Task to complete:
Determine how many of the lines below hold the word "green". Give the number and nothing else.

Source data:
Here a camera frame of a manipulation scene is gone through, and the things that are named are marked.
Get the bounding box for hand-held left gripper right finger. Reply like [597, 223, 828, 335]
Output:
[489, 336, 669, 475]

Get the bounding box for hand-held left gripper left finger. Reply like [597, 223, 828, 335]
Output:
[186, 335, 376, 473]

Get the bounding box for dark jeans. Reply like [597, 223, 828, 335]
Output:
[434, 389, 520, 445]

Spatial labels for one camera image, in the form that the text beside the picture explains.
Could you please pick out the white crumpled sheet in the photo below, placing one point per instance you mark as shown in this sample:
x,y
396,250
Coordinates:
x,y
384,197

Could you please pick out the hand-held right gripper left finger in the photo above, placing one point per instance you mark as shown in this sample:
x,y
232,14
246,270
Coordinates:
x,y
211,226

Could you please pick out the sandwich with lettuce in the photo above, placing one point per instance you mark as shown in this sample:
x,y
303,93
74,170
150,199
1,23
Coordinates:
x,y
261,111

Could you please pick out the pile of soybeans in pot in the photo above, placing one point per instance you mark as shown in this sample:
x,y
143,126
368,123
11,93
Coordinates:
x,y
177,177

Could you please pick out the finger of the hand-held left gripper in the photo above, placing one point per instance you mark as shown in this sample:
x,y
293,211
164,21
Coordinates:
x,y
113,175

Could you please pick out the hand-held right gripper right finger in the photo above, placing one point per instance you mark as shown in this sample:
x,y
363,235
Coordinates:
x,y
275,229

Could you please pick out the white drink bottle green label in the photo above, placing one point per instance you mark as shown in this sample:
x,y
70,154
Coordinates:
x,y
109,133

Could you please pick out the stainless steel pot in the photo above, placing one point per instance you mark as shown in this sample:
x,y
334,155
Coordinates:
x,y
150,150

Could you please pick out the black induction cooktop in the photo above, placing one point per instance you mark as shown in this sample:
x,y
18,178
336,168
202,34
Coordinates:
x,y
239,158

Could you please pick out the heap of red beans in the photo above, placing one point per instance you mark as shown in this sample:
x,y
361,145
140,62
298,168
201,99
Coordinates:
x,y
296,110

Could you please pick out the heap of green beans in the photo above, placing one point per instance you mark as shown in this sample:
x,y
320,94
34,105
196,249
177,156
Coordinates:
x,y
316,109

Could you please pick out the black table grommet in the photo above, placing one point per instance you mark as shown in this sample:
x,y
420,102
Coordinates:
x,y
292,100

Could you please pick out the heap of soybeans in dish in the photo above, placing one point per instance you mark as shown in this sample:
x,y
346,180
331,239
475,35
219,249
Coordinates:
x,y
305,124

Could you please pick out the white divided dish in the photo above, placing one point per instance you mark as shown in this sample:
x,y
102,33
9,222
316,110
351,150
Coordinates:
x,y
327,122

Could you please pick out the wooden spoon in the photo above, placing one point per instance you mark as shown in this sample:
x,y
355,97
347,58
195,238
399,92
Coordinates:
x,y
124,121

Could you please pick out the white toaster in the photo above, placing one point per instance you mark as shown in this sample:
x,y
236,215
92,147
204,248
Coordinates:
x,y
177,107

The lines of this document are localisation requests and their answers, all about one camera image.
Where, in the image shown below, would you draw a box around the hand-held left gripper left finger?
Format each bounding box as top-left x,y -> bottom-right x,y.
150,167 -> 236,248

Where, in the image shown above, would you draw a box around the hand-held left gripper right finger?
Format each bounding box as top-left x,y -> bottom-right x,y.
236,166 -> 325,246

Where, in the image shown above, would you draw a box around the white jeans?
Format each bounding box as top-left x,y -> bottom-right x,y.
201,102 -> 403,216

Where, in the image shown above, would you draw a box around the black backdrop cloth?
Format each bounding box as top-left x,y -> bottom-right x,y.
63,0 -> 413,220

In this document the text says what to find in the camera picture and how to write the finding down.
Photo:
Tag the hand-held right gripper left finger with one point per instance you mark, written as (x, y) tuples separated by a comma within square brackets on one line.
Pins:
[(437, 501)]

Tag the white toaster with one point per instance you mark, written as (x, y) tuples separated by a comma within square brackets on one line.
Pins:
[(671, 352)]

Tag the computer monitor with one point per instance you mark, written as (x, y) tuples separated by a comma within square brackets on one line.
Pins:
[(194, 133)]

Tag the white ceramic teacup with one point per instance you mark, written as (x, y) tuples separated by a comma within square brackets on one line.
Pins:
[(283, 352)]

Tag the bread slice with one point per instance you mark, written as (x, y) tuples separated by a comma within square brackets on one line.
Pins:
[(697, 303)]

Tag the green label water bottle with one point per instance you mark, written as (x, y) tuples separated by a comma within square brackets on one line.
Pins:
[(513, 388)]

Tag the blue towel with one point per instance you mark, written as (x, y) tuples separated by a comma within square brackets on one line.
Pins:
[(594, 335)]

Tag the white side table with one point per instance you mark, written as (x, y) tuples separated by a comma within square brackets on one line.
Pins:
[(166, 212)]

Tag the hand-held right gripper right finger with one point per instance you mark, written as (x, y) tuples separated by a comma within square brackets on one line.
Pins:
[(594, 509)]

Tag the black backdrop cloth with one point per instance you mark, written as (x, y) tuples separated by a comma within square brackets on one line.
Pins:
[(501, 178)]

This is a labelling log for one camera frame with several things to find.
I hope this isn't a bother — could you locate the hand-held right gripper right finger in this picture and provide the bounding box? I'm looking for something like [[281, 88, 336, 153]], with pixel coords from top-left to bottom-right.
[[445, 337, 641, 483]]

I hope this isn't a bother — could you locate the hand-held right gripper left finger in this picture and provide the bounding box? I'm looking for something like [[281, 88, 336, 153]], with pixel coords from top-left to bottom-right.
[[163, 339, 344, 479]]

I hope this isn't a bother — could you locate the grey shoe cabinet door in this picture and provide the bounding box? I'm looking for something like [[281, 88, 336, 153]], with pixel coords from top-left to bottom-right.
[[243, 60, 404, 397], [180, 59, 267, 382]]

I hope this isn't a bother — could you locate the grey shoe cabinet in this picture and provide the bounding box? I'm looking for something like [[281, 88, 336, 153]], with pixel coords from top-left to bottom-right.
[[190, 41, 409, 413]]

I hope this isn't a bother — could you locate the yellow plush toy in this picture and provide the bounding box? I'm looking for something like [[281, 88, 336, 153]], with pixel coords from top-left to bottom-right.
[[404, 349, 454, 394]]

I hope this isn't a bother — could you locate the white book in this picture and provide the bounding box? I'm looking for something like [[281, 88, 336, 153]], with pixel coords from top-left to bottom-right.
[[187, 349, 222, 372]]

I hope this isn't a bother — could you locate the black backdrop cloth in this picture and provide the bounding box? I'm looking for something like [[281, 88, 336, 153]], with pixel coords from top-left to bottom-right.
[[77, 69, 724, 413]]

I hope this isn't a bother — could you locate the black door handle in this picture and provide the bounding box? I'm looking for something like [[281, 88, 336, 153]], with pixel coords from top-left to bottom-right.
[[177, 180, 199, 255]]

Answer to the problem:
3